THE DATA:
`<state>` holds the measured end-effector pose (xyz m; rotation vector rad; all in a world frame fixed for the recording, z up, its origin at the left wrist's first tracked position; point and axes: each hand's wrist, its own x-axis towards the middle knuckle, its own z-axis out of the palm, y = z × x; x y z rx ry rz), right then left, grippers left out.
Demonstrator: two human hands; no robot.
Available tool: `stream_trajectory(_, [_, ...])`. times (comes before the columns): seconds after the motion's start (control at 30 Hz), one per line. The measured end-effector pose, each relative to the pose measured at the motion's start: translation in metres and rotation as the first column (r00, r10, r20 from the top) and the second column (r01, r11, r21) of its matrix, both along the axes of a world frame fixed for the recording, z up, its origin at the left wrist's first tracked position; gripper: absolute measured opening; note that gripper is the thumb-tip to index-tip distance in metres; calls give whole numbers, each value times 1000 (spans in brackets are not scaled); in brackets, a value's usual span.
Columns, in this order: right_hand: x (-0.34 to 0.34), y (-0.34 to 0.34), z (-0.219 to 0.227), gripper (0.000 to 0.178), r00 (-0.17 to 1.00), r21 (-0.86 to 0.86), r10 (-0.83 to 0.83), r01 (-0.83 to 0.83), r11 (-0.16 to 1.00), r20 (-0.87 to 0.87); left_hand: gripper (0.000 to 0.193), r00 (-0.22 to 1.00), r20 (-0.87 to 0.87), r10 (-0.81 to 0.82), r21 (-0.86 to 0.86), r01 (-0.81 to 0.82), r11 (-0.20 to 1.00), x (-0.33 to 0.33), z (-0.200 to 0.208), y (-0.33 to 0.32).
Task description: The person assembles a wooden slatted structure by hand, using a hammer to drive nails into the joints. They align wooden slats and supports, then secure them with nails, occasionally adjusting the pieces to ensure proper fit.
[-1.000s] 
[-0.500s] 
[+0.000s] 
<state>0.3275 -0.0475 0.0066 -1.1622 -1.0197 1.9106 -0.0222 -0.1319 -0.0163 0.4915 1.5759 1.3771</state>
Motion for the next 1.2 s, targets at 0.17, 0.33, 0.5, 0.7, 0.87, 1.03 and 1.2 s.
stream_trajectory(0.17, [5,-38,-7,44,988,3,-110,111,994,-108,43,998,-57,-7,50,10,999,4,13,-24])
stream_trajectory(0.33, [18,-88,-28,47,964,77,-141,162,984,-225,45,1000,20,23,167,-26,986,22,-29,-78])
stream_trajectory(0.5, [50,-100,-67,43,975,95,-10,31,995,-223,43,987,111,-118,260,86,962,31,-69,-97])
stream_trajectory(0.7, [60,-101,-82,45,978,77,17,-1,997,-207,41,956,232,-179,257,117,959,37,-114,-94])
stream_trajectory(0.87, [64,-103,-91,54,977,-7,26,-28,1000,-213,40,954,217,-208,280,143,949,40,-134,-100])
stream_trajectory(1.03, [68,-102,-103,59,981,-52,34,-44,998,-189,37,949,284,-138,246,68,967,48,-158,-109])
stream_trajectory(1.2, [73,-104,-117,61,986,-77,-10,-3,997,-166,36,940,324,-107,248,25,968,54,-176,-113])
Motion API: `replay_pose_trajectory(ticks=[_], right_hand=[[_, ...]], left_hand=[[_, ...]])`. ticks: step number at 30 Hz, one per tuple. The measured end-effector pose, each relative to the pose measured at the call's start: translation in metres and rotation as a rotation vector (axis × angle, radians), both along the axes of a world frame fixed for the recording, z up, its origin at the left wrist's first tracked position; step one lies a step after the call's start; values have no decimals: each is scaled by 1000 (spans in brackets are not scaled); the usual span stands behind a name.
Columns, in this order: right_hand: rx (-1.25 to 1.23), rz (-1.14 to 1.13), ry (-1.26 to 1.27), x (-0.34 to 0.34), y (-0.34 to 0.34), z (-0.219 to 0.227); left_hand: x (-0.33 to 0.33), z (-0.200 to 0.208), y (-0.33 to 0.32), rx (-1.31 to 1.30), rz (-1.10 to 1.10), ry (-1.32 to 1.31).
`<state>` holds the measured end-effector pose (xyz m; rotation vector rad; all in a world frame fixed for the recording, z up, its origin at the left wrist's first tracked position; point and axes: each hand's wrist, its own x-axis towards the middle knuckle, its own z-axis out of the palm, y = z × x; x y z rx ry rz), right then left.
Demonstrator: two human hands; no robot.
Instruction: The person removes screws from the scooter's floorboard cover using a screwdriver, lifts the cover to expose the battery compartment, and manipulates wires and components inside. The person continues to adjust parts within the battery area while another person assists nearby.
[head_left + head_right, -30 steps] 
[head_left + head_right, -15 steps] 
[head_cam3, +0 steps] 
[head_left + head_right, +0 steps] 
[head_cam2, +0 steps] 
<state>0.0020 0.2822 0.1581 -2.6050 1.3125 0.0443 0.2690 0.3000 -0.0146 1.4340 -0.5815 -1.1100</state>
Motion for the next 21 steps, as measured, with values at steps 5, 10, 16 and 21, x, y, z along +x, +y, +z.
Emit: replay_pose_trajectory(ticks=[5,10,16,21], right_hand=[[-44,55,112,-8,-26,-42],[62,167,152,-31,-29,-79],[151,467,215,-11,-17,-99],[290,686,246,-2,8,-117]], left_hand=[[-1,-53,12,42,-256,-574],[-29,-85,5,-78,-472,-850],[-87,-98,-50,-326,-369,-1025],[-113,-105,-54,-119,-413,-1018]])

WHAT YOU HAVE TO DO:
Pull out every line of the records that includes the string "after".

WRITTEN ANSWER:
Available tool: `stream_trajectory(_, [_, ...])`. times (comes before the columns): seconds after the motion's start (control at 30 Hz), one per line. The measured end-effector pose, each relative to the pose measured at the motion's start: translation in metres and rotation as the first column (r00, r10, r20 from the top) and the second column (r01, r11, r21) of its matrix, both along the axes of a world frame fixed for the recording, z up, its origin at the left wrist's first tracked position; gripper: absolute measured opening; note that gripper is the thumb-tip to index-tip distance in metres; calls give whole numbers, each value times 1000 (spans in brackets are not scaled); in brackets, a value's usual span.
Motion API: `replay_pose_trajectory(ticks=[_], right_hand=[[_, ...]], left_hand=[[_, ...]])`. ticks: step number at 30 Hz, one per tuple. The measured end-effector pose, each relative to the pose measured at the call's start: translation in metres and rotation as a rotation vector (axis × angle, radians), both along the axes of a world frame fixed for the recording, z up, its origin at the left wrist's first tracked position; step one lies a step after the call's start; values have no decimals: each is scaled by 1000 (spans in brackets are not scaled); the usual span stands behind a name.

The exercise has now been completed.